My dd has just started Y1. She is on ORT Stage 7 but only becasue the teacher insists she treks all through the stages - at home she reads Dick King-Smith, Enid Blyton, the Milly Molly Mandy books etc.

She was well grounded in the initial 26 phonics in nursery, but once she started school got the ORT books; she got very demoralised by guessing the words and getting them wrong, so we decided to teach her the extra sounds for long vowels etc and bought the Jolly Phonics DVD, CD and books. She picked it up really quickly and soon went ahead very well with her reading once she could actually sound out the words like 'fence' and 'ice cream' that were in the early ORT books she was supposed to read.

As an extra, my 3 yr old ds taught himself to read by watching the DVD, listening to the CD and the Jolly Phonics books and he can now read appropriate books really well - we bought the Jelly and Bean Reception set of books for him which he loves as they are about two cats and have captivating, but simple, pictures and he has reached the end of this set.

From my own experience phonics works really well for both of them - I read some resarch which says that a multi sensory phonics approach is best for boys as it ues both sides of the brain and develops the side which is weaker in boys than girls. Certainly has worked for my ds!

The ORT books from Stage 5 onwards actually get much more interesting for those that find the early ones dire!

My dd also has spellings every week - she has no problem with them as most are easily decodable so she only has one or two of the 'tricky' HFW words to learn and generally there is only one small bit that is tricky. She soon remembered 'because' last week when we 'tweaked' the pronuniciation so the 'au' sounded like 'au' in August, and this week she has nothing to learn as they are all phonically regular - a week off!

I think the 'range of strategies' is mainly for comprehension skills which people muddle with actually being able to understand what the print says. My dd can read words she does not understand and hence has to ask the meaning (or infer it from the context), so our role now is to increase her vocabulary. There are virtually no pictures in the books she reads, so no point in trying to infer it from them!

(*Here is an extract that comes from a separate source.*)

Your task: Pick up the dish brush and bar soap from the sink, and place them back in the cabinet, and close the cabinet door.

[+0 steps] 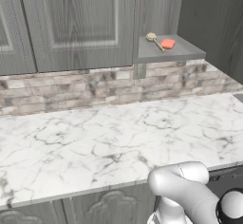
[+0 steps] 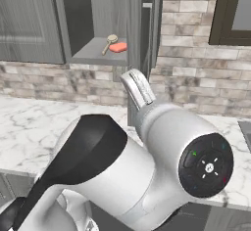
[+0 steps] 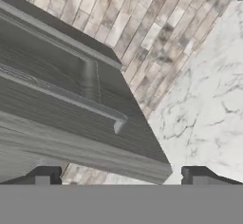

TitianRed · 24/09/2006 20:47

Marinda - please make an appointment to see your child's teacher: You are not confined to just open evenings! However, I would suggest that just before school isn't always ideal, unless prearranged. Just because she isn't very smily, doesn't mean she's unapproachable.

fennel · 26/09/2006 11:18

Besides spotting the school caretaker in various unlikely Magic Key scenarios, we also hunt the dropped glasses which appear in most books. dd2 also thinks there are bones for Floppy in one of the pictures in every book (we're not quite sure but there do seem to be a lot of bones around).

fennel · 26/09/2006 11:19

And we do wonder if the dropped glasses belong to the witches (level 5 book about them) who were turned back into frogs, leaving their glasses behind.

DominiConnor · 26/09/2006 16:25

DS did the Oxford tree books, and I'm with Polyanna, the pictures are supposed to comple
ment the words.

The stories are a bit weird.
My guess is that the author has to use a specified list of words, and has other constraints in subjects, lengths etc.

I suspect the "names" are there to be multi-cultural.
Rather than common British ones, they choose them to be of no culture at all.

However, to me, they are far from sufficient for teaching kids to read. They are dull.

My boys like pirates, thunderbirds and cookery.
So I make sure they get access to fun reading matter.
To me, success is when your child picks up books by choice, and can understand them.
I believe motivation and "love of learning" is seriously under achieved in our system, hence the disgraceful statistics.
(except when Ruth Kelly's interference stops them from even producing the numbers at all).